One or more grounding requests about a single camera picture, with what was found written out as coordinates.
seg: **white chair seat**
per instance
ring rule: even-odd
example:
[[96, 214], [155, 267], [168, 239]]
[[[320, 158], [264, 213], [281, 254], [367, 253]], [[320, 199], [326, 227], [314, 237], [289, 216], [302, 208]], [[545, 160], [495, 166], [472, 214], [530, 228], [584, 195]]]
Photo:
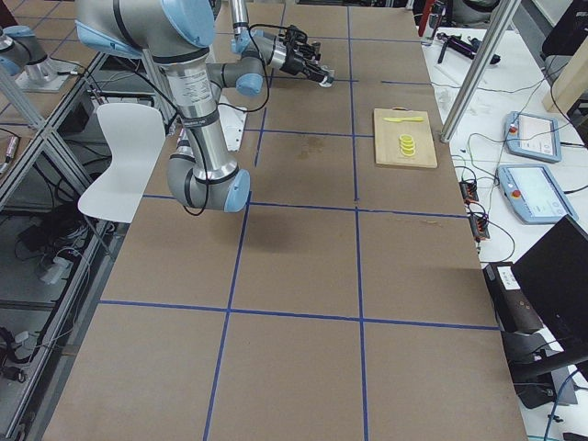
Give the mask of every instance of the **white chair seat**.
[[92, 218], [130, 223], [164, 146], [162, 116], [155, 108], [132, 103], [105, 104], [96, 114], [112, 161], [77, 207]]

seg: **white desk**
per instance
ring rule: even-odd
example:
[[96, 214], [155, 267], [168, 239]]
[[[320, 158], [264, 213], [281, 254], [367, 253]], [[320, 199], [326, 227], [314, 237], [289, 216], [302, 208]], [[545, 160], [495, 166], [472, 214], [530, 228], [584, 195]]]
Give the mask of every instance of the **white desk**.
[[[482, 29], [456, 29], [441, 28], [440, 32], [447, 34], [462, 34], [476, 37], [482, 40]], [[424, 57], [431, 79], [435, 86], [435, 97], [441, 118], [445, 120], [455, 97], [458, 94], [456, 88], [442, 85], [461, 85], [471, 61], [459, 53], [447, 48], [442, 64], [437, 64], [441, 51], [441, 43], [436, 42], [430, 47], [423, 47]], [[532, 55], [526, 48], [523, 39], [513, 31], [505, 33], [499, 45], [497, 53], [502, 57], [501, 61], [490, 66], [484, 73], [480, 87], [485, 89], [500, 89], [513, 91], [522, 87], [537, 85], [543, 78], [543, 73], [535, 64]], [[502, 151], [502, 144], [491, 142], [480, 136], [474, 136], [470, 140], [468, 151], [468, 138], [471, 133], [481, 133], [493, 140], [503, 139], [504, 119], [511, 111], [520, 111], [526, 104], [525, 112], [537, 115], [551, 116], [560, 121], [564, 126], [567, 121], [560, 114], [549, 114], [543, 108], [541, 100], [548, 93], [547, 81], [535, 87], [517, 93], [490, 92], [479, 90], [473, 97], [468, 111], [461, 120], [458, 130], [451, 140], [450, 149], [454, 155], [465, 159], [462, 161], [454, 156], [454, 165], [466, 165], [472, 168], [478, 178], [485, 176], [482, 171], [472, 167], [469, 158], [474, 158], [474, 164], [493, 174], [498, 163], [500, 164], [532, 164], [537, 161], [514, 156]], [[560, 138], [566, 142], [582, 143], [582, 140], [571, 125], [565, 125], [560, 129]], [[583, 187], [588, 184], [588, 151], [578, 147], [563, 147], [563, 159], [558, 164], [550, 164], [549, 169], [564, 190]], [[458, 177], [463, 169], [457, 168]], [[551, 227], [550, 225], [525, 225], [521, 222], [509, 207], [502, 191], [495, 187], [492, 190], [491, 179], [482, 179], [478, 183], [478, 192], [481, 204], [490, 211], [490, 220], [510, 232], [515, 240], [516, 248], [510, 258], [516, 261]], [[588, 230], [588, 190], [569, 195], [570, 203], [578, 212], [580, 224]], [[491, 239], [481, 244], [480, 260], [498, 261], [507, 257], [512, 251], [510, 239], [499, 229], [490, 227]], [[545, 333], [547, 341], [552, 340], [548, 332]], [[575, 381], [585, 386], [586, 381], [576, 376]], [[578, 391], [579, 404], [576, 406], [560, 406], [556, 414], [564, 419], [562, 423], [554, 423], [549, 433], [550, 437], [562, 439], [563, 432], [573, 432], [588, 435], [588, 392]], [[526, 430], [529, 435], [543, 436], [547, 424], [547, 415], [551, 411], [551, 403], [529, 411], [521, 404], [521, 412], [525, 420]]]

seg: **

====

**Problem to work on:** Would you output the data exactly, without any of its images?

**Task result:**
One or more grounding requests about a single camera picture, with what was found written out as coordinates.
seg: **white chair seat**
per instance
ring rule: even-odd
example:
[[96, 214], [155, 267], [168, 239]]
[[[320, 158], [264, 213], [281, 254], [367, 253]], [[320, 199], [326, 227], [314, 237], [289, 216], [302, 208]], [[545, 160], [495, 166], [472, 214], [530, 228], [584, 195]]]
Photo:
Give the mask of every instance of the **white chair seat**.
[[92, 218], [130, 223], [164, 146], [162, 116], [155, 108], [132, 103], [105, 104], [96, 114], [112, 161], [77, 207]]

seg: **white desk**
per instance
ring rule: even-odd
example:
[[96, 214], [155, 267], [168, 239]]
[[[320, 158], [264, 213], [281, 254], [367, 253]], [[320, 199], [326, 227], [314, 237], [289, 216], [302, 208]], [[545, 160], [495, 166], [472, 214], [530, 228], [584, 195]]]
Give the mask of every instance of the **white desk**.
[[[482, 29], [456, 29], [441, 28], [440, 32], [447, 34], [462, 34], [476, 37], [482, 40]], [[424, 57], [431, 79], [435, 86], [435, 97], [441, 118], [445, 120], [455, 97], [458, 94], [456, 88], [442, 85], [461, 85], [471, 61], [459, 53], [447, 48], [442, 64], [437, 64], [441, 51], [441, 43], [436, 42], [430, 47], [423, 47]], [[532, 55], [526, 48], [523, 39], [513, 31], [505, 33], [499, 45], [497, 53], [502, 57], [501, 61], [490, 66], [484, 73], [480, 87], [485, 89], [500, 89], [513, 91], [522, 87], [537, 85], [543, 78], [543, 73], [535, 64]], [[502, 151], [502, 144], [491, 142], [480, 136], [474, 136], [470, 140], [468, 151], [468, 138], [471, 133], [481, 133], [493, 140], [503, 139], [504, 119], [511, 111], [520, 111], [526, 104], [525, 112], [537, 115], [551, 116], [560, 121], [564, 126], [567, 121], [560, 114], [549, 114], [543, 108], [541, 100], [548, 93], [547, 81], [535, 87], [517, 93], [490, 92], [479, 90], [473, 97], [468, 111], [461, 120], [458, 130], [451, 140], [450, 149], [454, 155], [465, 159], [462, 161], [454, 156], [454, 165], [466, 165], [472, 168], [478, 178], [485, 176], [482, 171], [472, 167], [469, 158], [474, 158], [474, 164], [493, 174], [498, 163], [500, 164], [532, 164], [537, 161], [514, 156]], [[560, 138], [566, 142], [582, 143], [582, 140], [571, 125], [565, 125], [560, 129]], [[583, 187], [588, 184], [588, 151], [578, 147], [563, 147], [563, 159], [558, 164], [550, 164], [549, 169], [564, 190]], [[458, 177], [463, 169], [457, 168]], [[551, 227], [550, 225], [525, 225], [521, 222], [509, 207], [502, 191], [495, 187], [492, 190], [491, 179], [482, 179], [478, 183], [478, 192], [481, 204], [490, 211], [490, 220], [510, 232], [515, 240], [516, 248], [510, 258], [516, 261]], [[588, 230], [588, 190], [569, 195], [570, 203], [578, 212], [580, 224]], [[491, 239], [481, 244], [480, 260], [498, 261], [507, 257], [512, 251], [510, 239], [499, 229], [490, 227]], [[545, 333], [547, 341], [552, 340], [548, 332]], [[575, 381], [585, 386], [586, 381], [576, 376]], [[578, 391], [579, 404], [576, 406], [560, 406], [556, 414], [564, 419], [562, 423], [554, 423], [549, 433], [550, 437], [562, 439], [563, 432], [573, 432], [588, 435], [588, 392]], [[526, 430], [529, 435], [543, 436], [547, 424], [547, 415], [551, 411], [551, 403], [529, 411], [521, 404], [521, 412], [525, 420]]]

seg: **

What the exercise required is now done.